На столике между нами он поставил бутылку коньяку и выпил несколько рюмок. Четырехугольная голова его опустилась на руки и повисла над столом. Прошло минут десять. Не спит ли он? Может быть, мне лучше тихонько уйти? На полированном столике заблестели две капли. Слезы катились по его щекам. По-немецки, ударяя на каждом слоге, он тихо сказал:
— Я люблю ее… — И всхлипнул.
Вспомнив, как она, вертя юбочкой, трепала его по щеке, я понял, о ком он говорит. Ответив неопределенным восклицанием и выждав приличную паузу, я заговорил о Рейнгардте. Не поднимая головы и не отирая слез, д-р S дал мне понять, что он сам не хуже Рейнгардта и что тому везет, а ему — нет. Я заговорил о театре. Д-р S сказал, что любит режиссуру потому, что она дает ему власть над актерами. Мне стало жалко его. Он проводил меня до дома, и мы «сдружились». Но когда в Берлине, ассистируя Рейнгардту в другой его постановке, он начал проявлять власть над старым седым актером, игравшим лакея, я устроил ему скандал тут же на сцене, и «дружба» наша кончилась.

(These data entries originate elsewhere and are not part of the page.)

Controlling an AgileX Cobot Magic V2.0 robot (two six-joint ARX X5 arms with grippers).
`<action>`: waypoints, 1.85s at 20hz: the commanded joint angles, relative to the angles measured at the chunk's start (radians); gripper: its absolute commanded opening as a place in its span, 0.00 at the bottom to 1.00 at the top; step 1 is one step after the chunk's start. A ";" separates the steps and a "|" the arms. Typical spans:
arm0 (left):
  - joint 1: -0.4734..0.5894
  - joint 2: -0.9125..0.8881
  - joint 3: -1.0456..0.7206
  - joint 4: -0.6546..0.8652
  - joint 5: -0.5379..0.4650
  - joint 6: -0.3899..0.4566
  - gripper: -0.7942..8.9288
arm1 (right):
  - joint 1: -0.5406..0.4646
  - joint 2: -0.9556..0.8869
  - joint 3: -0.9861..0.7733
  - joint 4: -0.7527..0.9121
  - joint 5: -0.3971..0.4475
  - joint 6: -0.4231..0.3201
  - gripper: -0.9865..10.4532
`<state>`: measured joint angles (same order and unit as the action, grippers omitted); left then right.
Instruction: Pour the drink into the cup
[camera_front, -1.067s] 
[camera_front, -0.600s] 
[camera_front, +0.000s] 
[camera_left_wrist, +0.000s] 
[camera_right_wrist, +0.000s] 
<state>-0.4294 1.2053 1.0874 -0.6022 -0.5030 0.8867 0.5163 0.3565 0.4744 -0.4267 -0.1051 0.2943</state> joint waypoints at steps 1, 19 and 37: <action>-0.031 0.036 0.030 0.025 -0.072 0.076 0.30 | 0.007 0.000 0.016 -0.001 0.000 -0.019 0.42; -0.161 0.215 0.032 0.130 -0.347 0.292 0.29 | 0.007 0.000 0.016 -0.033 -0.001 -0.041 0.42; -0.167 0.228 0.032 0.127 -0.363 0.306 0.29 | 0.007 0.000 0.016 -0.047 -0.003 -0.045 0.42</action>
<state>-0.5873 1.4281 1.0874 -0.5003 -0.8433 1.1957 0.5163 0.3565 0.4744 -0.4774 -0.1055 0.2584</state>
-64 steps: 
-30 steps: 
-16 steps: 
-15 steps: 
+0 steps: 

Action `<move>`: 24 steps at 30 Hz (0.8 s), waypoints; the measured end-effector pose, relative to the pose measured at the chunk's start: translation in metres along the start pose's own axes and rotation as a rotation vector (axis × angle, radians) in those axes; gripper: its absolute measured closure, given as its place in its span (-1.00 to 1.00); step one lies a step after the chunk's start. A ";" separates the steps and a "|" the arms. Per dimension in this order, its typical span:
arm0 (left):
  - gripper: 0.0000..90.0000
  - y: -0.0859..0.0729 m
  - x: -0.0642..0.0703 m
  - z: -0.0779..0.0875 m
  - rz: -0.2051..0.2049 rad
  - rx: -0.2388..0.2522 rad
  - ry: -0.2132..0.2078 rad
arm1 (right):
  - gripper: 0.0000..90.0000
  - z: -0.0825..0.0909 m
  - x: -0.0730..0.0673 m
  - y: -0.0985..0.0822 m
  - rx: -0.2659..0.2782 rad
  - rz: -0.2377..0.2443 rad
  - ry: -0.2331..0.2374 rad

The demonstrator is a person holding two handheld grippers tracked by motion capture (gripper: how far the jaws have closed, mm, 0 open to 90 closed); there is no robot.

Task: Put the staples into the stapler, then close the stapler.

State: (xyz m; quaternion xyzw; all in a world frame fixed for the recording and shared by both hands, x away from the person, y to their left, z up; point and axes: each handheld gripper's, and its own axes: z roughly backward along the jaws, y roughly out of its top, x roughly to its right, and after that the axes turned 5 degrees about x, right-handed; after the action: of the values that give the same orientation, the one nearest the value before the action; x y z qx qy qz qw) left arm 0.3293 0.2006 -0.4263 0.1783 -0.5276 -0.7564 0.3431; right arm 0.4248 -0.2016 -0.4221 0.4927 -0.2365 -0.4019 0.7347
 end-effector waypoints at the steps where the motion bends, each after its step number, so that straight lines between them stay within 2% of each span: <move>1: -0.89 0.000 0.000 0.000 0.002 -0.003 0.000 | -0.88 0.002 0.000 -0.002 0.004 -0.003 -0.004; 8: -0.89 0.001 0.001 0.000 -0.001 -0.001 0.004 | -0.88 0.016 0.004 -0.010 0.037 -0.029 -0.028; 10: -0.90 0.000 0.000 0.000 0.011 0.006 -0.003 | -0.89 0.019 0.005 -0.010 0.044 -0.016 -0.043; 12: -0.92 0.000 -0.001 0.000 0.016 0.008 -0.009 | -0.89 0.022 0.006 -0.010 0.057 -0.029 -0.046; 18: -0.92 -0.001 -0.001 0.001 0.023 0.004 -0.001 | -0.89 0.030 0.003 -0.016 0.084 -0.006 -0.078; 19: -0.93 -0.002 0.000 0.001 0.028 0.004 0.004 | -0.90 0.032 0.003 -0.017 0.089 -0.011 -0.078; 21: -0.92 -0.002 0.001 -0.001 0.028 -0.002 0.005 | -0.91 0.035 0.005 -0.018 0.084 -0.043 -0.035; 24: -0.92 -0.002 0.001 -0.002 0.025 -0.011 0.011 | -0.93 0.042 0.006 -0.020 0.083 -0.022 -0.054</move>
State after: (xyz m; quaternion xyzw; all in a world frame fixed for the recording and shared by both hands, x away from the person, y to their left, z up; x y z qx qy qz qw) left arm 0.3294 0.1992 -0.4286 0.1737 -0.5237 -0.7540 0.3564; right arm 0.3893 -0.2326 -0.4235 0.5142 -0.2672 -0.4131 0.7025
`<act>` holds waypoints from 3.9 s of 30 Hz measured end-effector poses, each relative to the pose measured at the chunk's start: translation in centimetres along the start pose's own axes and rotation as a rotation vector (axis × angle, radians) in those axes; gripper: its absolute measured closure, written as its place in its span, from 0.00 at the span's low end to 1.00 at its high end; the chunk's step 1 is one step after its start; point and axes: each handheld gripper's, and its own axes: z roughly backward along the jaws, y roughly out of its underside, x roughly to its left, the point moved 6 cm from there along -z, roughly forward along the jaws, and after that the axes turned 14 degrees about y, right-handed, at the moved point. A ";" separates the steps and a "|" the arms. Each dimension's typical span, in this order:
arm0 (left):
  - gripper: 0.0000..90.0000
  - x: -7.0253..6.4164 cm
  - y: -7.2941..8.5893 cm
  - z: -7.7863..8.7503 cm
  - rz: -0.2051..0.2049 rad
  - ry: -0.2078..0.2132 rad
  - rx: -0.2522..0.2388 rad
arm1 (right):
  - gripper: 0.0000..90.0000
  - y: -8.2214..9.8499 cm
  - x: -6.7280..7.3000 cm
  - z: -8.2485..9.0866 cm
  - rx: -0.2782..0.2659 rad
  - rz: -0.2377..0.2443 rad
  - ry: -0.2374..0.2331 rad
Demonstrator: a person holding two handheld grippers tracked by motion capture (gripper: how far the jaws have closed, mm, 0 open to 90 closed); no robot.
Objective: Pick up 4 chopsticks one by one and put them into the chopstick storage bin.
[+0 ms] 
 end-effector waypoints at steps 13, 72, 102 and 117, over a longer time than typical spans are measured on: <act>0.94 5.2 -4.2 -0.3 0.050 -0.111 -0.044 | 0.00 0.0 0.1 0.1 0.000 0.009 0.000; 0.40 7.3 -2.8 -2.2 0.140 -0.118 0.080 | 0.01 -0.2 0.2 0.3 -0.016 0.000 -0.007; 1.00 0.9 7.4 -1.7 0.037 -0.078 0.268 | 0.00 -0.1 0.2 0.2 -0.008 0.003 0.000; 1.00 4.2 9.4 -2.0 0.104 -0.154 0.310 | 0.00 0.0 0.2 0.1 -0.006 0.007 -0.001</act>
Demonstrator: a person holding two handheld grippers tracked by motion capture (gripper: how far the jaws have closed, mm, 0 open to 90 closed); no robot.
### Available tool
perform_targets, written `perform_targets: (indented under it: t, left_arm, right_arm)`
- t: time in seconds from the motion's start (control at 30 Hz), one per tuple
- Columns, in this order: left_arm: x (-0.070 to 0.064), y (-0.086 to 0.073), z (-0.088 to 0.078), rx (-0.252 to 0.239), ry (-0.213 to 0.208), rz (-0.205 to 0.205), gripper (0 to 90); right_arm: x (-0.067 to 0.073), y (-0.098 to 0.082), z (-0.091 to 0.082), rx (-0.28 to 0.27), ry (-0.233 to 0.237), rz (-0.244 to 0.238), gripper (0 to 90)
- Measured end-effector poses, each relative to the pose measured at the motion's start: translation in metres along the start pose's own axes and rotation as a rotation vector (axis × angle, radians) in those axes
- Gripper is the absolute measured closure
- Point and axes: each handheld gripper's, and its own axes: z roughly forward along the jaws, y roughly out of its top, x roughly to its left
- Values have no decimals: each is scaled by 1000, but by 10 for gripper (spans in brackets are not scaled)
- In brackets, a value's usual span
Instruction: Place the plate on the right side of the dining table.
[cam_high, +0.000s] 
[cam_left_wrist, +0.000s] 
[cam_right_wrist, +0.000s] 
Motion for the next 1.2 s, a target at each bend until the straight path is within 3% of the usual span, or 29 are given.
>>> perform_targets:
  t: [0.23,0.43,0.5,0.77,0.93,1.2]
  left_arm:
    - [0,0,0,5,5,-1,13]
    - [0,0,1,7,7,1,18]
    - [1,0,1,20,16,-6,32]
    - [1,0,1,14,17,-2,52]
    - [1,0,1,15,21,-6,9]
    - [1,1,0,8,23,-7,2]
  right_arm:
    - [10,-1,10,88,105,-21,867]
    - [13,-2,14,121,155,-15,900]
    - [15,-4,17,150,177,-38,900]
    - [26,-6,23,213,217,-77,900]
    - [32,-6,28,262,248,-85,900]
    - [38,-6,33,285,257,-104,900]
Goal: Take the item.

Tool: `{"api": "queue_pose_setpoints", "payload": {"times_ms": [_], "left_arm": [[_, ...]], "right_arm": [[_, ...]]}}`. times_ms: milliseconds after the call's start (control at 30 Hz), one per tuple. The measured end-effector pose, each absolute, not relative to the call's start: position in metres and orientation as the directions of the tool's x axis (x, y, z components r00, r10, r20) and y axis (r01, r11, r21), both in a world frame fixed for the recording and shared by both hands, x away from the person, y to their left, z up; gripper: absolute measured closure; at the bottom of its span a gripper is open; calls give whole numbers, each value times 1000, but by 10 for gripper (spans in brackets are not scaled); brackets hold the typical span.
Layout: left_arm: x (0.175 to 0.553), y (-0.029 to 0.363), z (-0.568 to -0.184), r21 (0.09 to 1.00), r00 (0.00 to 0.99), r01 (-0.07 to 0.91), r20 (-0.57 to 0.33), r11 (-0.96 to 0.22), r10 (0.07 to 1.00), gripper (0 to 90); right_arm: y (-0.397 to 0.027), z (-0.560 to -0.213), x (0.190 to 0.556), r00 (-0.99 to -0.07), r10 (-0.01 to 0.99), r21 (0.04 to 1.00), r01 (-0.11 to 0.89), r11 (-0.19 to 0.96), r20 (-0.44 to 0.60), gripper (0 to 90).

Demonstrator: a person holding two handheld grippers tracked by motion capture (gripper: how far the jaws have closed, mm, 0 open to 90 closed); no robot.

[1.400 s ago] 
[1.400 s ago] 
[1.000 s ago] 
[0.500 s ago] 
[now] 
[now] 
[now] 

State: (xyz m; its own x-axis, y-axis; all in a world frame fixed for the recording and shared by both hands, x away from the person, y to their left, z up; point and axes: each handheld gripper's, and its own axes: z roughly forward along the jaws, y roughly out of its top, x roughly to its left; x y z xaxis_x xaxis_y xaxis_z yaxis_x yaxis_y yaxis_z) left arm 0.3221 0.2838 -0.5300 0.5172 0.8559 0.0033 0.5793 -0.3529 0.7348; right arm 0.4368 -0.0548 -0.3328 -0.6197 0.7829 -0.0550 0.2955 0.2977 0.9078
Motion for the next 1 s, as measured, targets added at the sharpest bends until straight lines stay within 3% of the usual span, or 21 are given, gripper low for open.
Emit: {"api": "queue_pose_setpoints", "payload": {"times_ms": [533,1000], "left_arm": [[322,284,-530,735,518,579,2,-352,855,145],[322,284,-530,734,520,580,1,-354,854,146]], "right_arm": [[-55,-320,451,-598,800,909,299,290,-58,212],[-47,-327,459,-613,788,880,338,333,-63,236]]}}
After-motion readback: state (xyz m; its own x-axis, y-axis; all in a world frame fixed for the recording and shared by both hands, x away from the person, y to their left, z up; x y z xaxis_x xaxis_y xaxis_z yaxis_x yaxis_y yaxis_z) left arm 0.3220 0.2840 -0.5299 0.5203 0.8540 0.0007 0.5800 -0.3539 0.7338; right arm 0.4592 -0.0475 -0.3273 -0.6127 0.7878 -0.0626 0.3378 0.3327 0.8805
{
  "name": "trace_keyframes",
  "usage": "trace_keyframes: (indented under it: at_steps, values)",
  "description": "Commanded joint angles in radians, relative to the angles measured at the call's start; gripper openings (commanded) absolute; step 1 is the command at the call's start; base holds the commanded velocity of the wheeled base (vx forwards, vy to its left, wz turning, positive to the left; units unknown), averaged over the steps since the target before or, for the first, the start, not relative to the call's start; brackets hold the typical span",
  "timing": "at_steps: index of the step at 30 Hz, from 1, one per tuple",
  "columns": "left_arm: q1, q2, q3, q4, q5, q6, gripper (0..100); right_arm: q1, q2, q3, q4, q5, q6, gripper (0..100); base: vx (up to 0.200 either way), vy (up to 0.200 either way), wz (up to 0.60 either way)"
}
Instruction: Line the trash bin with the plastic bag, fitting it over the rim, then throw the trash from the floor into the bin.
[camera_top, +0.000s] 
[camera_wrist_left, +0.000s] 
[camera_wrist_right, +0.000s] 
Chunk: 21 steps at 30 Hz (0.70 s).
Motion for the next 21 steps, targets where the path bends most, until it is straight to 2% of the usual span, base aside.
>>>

В течение двух лет я мог наблюдать работу Рейнгардта. Он был последним представителем театра «милостью божией». Объективные знания сценических законов и техники актерского творчества были чужды его вдохновенной душе. Тонкий вкус, богатая фантазия и блестящая театральная «выдумка» выработали для него его собственные, рейнгардтовские привычки и приемы. Ими он и пользовался всегда, сам не понимая их значения и не умея передать их другим. Нельзя передать то, чего не понимаешь, нельзя передать стихийную силу таланта, можно передать только школу. Но школы Рейнгардт не создал. Он умел блестяще показать актеру, проиграть перед ним его роль, проговорить для него его текст. Но дать актеру технические средства для достижения желаемых результатов он не мог.